2 minute read
In his own words, Andy Morris tells his story.
I started off back in 1979 as a 16 year-old school leaver going into an apprenticeship with, what at the time was called, Post Office, which later became British Telecom (BT). I was working in their test department and that meant, as a young person, I was not only going to college to learn about electronics and telecommunications, but I was also getting hands on experience in laboratories. The work included a lot of electronics testing of components and systems as well as quality assurance work, where I got to visit manufacturer sites to inspect what they were making. That apprenticeship was so good because it taught me so many things, even things that weren’t directly relevant to the job.
Then I progressed through the ranks in that role to leading some groups within the bases in Birmingham and London until BT became privatised and things changed quite a lot. Over the years I had several jobs at various laboratories across the country until I joined NPL in 2017. I started working in business development and moved to work in NPL’s Huddersfield site as the laboratory manager.
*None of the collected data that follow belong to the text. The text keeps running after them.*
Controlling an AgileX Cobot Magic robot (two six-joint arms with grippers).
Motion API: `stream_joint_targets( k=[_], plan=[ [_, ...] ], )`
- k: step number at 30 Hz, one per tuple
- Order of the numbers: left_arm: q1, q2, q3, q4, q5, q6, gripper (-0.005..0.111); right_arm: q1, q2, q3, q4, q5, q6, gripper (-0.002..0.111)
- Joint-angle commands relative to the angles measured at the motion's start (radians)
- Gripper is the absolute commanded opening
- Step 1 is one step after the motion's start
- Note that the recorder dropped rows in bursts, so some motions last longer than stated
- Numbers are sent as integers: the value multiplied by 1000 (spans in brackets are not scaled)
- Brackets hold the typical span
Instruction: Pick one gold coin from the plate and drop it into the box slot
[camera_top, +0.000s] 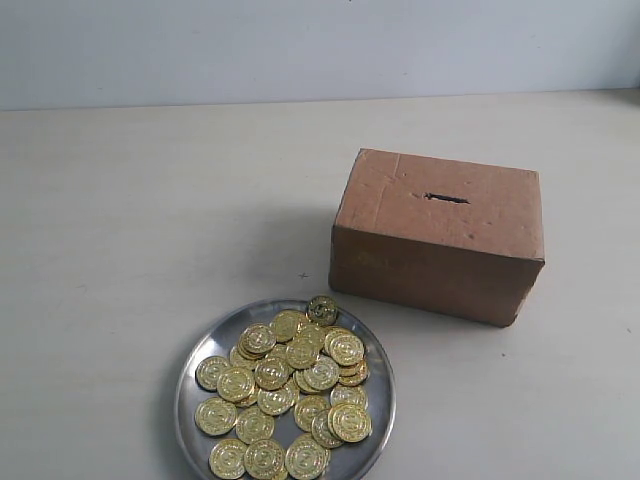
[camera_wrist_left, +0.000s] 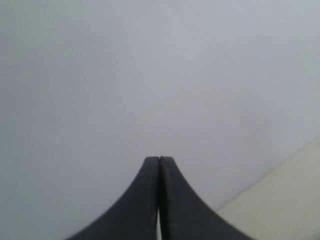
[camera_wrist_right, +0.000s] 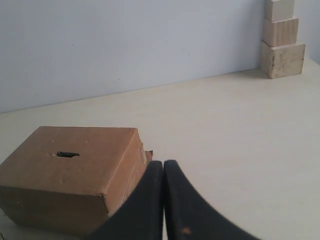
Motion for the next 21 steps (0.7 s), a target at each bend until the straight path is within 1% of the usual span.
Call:
stream_joint_targets(
  k=[1, 6, 9, 11, 13, 17, 21],
  plan=[
    [12, -124, 2, -8, -3, -2, 0, -4, -21, 10, -9, -18, 5, 0],
    [36, -281, 2, -8, -3, -5, 0, -4, -21, 10, -9, -18, 5, 0],
    [35, -281, 1, -10, -3, -5, 0, -4, -21, 10, -6, -18, 5, 0],
    [48, -281, 11, -10, 1, -2, 0, -11, -76, 10, -10, -18, 5, 0],
    [78, -281, 40, -12, 3, -2, 0, -58, -76, 10, -7, -18, 6, 0],
    [134, -281, 120, -14, 5, -5, 0, -122, -76, 10, -12, -16, 11, 0],
    [133, -281, 222, -14, 5, -5, 0, -135, -76, 10, -12, -16, 14, 0]
  ],
)
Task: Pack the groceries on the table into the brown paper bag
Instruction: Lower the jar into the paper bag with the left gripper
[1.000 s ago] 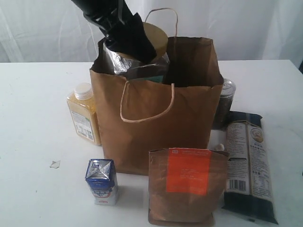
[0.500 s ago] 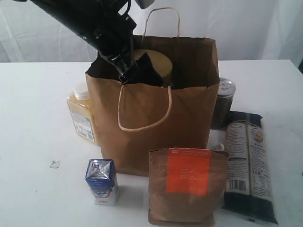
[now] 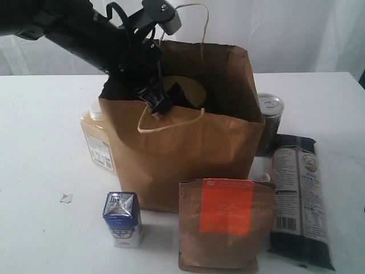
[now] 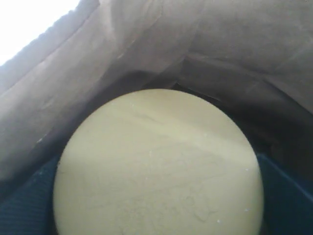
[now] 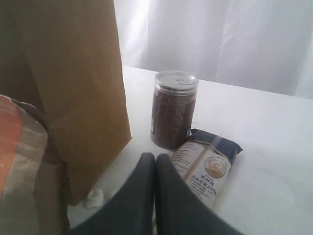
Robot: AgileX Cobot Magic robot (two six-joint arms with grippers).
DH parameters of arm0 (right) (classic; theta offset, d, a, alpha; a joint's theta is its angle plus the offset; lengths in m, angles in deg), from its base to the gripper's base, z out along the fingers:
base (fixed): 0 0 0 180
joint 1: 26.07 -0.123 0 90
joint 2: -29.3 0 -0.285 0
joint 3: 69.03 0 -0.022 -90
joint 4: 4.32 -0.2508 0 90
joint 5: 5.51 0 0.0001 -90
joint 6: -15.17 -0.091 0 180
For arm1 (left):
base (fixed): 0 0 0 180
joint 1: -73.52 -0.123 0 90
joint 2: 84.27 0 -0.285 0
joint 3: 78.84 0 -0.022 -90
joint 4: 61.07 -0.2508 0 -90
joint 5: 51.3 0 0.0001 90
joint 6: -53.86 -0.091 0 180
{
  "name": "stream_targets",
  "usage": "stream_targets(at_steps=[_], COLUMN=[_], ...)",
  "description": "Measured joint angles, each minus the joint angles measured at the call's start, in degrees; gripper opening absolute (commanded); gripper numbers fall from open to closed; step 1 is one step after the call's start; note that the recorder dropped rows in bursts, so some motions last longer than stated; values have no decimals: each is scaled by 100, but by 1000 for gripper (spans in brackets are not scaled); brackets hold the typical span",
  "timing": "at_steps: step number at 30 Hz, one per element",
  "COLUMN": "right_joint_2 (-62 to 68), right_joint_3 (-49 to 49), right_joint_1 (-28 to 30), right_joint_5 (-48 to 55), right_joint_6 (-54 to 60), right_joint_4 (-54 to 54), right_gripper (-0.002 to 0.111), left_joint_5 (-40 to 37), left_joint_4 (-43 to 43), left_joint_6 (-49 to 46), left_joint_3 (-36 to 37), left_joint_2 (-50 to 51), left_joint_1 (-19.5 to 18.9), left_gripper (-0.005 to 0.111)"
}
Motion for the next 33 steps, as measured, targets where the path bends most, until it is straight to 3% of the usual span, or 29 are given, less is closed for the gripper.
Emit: stream_targets(at_steps=[6, 13, 16, 26, 33], right_joint_2=[0, 0, 0, 0, 0], right_joint_3=[0, 0, 0, 0, 0], right_joint_1=[0, 0, 0, 0, 0], right_joint_5=[0, 0, 0, 0, 0], right_joint_6=[0, 0, 0, 0, 0], right_joint_4=[0, 0, 0, 0, 0], right_gripper=[0, 0, 0, 0, 0], left_joint_5=[-74, -268, -278, -334, -347], left_joint_4=[-11, -46, -46, -92, -203], left_joint_6=[0, 12, 30, 121, 167], left_joint_3=[0, 0, 0, 17, 17], left_joint_2=[-98, -136, -148, -290, -420], left_joint_1=[-57, -127, -127, -127, -127], left_gripper=[5, 55, 69, 74, 93])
Throughout my career there have been a couple of challenges. We used to have a school's career service, which was terrible back in the day. I remember my careers advisor saying to me, what do you want to do? I said, “I want be a scientist”. They said “No, that's not for you. You should go into banking.” Anyway, I obviously ignored that…
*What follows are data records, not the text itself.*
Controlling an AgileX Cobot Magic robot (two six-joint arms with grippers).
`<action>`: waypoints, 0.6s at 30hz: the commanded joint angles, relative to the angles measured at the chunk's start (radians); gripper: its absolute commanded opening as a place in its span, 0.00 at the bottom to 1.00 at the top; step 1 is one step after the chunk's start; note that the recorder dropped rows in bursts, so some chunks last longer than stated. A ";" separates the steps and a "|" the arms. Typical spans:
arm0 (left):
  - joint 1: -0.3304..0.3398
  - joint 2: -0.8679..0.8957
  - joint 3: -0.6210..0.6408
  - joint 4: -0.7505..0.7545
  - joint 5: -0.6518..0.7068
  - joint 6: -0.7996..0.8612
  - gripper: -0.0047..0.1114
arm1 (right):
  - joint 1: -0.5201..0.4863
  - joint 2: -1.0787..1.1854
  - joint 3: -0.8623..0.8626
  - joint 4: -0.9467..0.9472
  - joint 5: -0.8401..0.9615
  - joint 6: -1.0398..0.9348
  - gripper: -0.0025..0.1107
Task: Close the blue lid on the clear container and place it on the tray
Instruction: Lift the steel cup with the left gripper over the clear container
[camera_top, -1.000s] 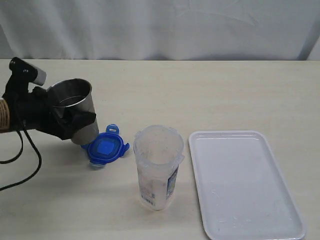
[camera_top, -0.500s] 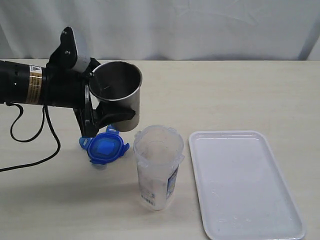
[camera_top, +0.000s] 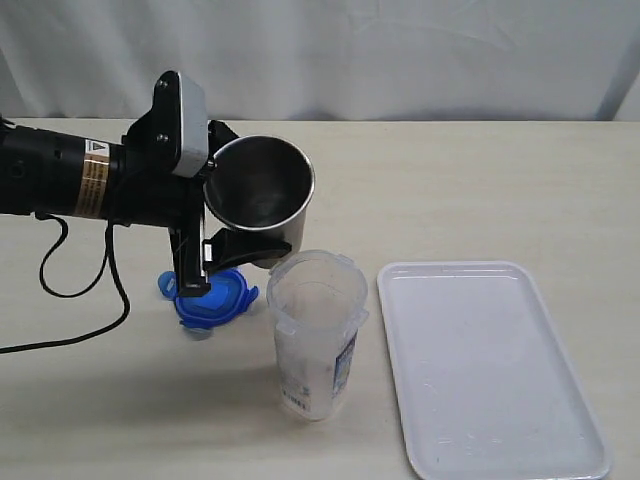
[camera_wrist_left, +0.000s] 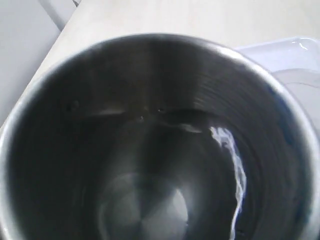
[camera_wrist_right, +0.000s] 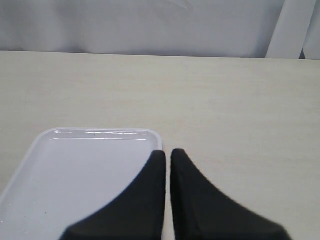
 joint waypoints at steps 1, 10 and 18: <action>-0.003 -0.006 -0.012 -0.084 0.000 0.056 0.04 | 0.001 -0.004 0.003 0.000 -0.003 -0.003 0.06; -0.003 -0.006 -0.012 -0.231 0.021 0.074 0.04 | 0.001 -0.004 0.003 0.000 -0.003 -0.003 0.06; -0.008 -0.006 -0.042 -0.293 0.044 0.008 0.04 | 0.001 -0.004 0.003 0.000 -0.003 -0.003 0.06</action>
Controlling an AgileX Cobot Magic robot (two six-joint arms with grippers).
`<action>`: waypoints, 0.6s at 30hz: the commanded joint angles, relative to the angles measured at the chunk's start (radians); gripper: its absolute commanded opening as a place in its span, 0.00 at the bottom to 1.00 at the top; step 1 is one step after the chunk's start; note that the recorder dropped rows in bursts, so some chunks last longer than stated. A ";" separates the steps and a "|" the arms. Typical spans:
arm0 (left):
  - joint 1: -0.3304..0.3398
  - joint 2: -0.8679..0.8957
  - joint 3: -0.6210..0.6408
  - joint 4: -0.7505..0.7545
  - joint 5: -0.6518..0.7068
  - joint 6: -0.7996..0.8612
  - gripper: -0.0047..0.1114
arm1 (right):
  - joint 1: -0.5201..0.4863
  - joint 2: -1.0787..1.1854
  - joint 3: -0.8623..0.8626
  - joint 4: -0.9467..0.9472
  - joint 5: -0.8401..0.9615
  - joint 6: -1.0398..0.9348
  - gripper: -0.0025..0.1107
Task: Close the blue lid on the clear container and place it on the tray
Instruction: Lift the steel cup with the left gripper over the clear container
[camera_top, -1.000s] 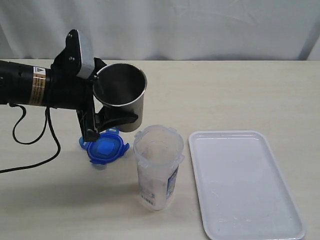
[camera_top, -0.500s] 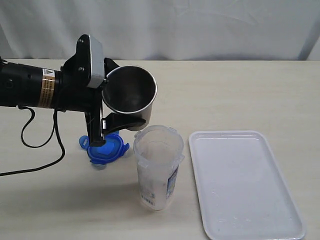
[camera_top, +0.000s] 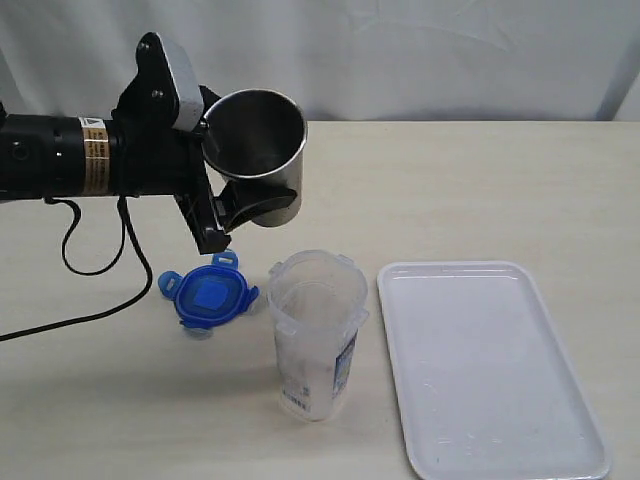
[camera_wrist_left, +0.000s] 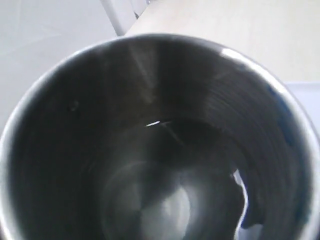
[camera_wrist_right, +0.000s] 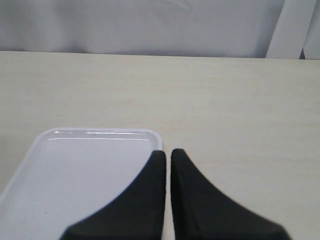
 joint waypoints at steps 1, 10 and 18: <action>-0.028 -0.006 -0.052 -0.045 0.021 -0.053 0.04 | 0.001 -0.004 0.003 0.000 -0.003 -0.003 0.06; -0.131 -0.006 -0.066 -0.037 0.118 0.098 0.04 | 0.001 -0.004 0.003 0.000 -0.003 -0.003 0.06; -0.131 -0.006 -0.066 -0.005 0.124 0.179 0.04 | 0.001 -0.004 0.003 0.000 -0.003 -0.003 0.06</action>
I think what makes a difference is being prepared to have a go at anything, putting yourself forward and also just doing your best at what you can. One of the strengths I think I've always had is getting to know people so you understand your business without having to know everything in depth yourself.
During recent years I’ve faced several health-related challenges. For the last 5 years I’ve been battling cancer. Last year I was told “we can’t cure you anymore”. I could’ve given up, but I initially stayed. The company has been able to allow me to go down to three days a week. I'm just about to go down to two days and I'll probably retire in 2024. I don't really want to retire, but for me, the right choice was always what's good for me and the family.
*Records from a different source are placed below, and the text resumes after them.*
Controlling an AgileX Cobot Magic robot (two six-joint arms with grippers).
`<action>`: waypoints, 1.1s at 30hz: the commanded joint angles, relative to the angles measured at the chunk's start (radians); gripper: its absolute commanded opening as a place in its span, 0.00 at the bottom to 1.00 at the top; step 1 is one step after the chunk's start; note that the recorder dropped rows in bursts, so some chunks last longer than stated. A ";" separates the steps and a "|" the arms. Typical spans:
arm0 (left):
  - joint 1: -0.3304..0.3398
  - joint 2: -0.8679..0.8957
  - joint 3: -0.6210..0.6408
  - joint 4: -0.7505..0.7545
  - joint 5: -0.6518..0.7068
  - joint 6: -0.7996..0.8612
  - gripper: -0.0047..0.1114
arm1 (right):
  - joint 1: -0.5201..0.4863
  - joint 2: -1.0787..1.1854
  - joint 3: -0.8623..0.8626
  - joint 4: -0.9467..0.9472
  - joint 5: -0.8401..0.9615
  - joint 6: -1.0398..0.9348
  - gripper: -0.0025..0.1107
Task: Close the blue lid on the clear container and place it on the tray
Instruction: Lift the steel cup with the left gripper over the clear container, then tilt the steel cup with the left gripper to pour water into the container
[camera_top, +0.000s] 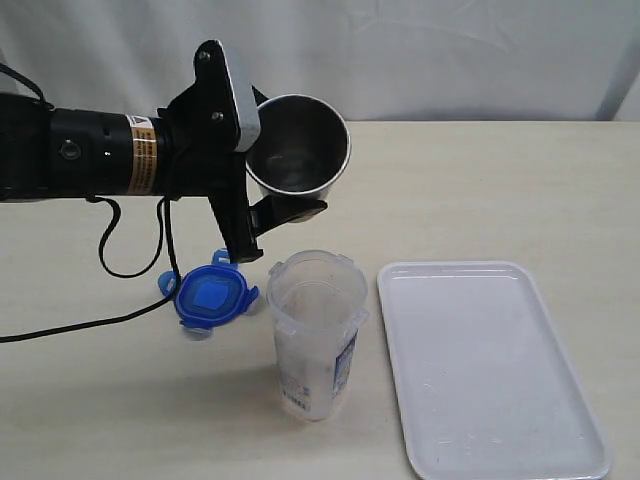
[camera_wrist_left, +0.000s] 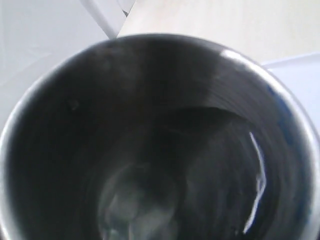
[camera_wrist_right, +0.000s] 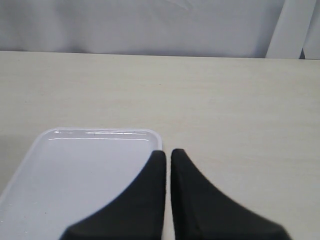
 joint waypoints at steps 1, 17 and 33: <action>-0.002 -0.006 -0.014 -0.005 -0.024 0.044 0.04 | 0.001 -0.004 0.003 0.000 -0.003 -0.003 0.06; -0.002 -0.006 -0.014 0.042 -0.027 0.208 0.04 | 0.001 -0.004 0.003 0.000 -0.003 -0.003 0.06; -0.002 -0.006 -0.014 0.101 -0.023 0.279 0.04 | 0.001 -0.004 0.003 0.000 -0.003 -0.003 0.06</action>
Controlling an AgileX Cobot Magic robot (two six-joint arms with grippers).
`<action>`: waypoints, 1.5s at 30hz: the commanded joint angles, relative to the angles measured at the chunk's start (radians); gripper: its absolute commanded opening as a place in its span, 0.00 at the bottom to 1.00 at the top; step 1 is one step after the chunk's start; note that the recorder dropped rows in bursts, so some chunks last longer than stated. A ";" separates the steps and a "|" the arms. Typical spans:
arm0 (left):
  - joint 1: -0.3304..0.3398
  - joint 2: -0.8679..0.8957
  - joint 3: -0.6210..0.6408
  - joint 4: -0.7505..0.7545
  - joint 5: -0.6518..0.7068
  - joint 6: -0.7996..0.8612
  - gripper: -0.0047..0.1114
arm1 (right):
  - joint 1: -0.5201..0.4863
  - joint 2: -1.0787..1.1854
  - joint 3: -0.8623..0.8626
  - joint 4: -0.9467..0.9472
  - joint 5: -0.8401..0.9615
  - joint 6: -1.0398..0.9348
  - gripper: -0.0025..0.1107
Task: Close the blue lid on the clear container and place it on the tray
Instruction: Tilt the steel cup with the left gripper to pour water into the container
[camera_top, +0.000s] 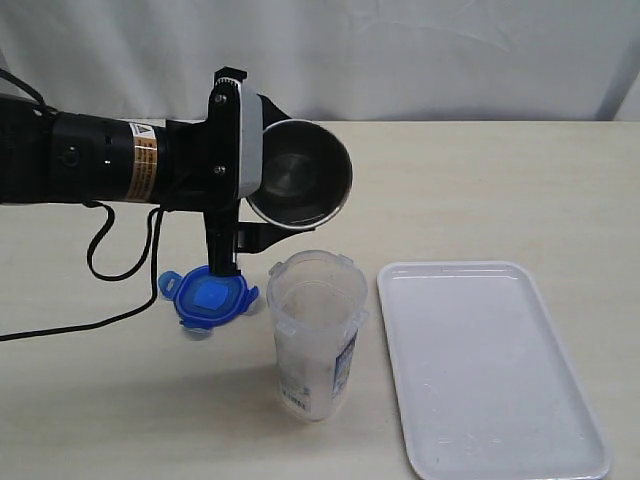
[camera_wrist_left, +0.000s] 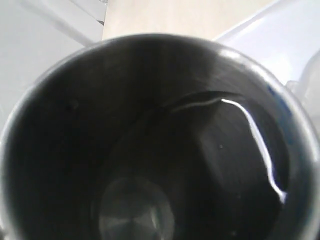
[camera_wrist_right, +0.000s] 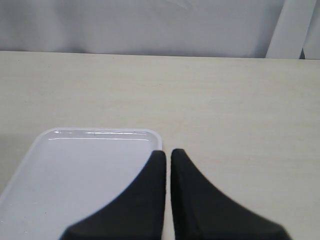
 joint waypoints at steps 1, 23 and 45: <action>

Over the last couple of years, I have suffered from depression following the loss of both my parents and anything could have happened then, but I got support from NPL and I managed to carry on with that.
The main thing is to do something you love. Of course, money and lifestyle come into it, but would you choose something that you're going to want to do rather than you have to do?
Be open and honest about your feelings about things. Share your thoughts. Interact with as many people as you can. Think positively of everybody.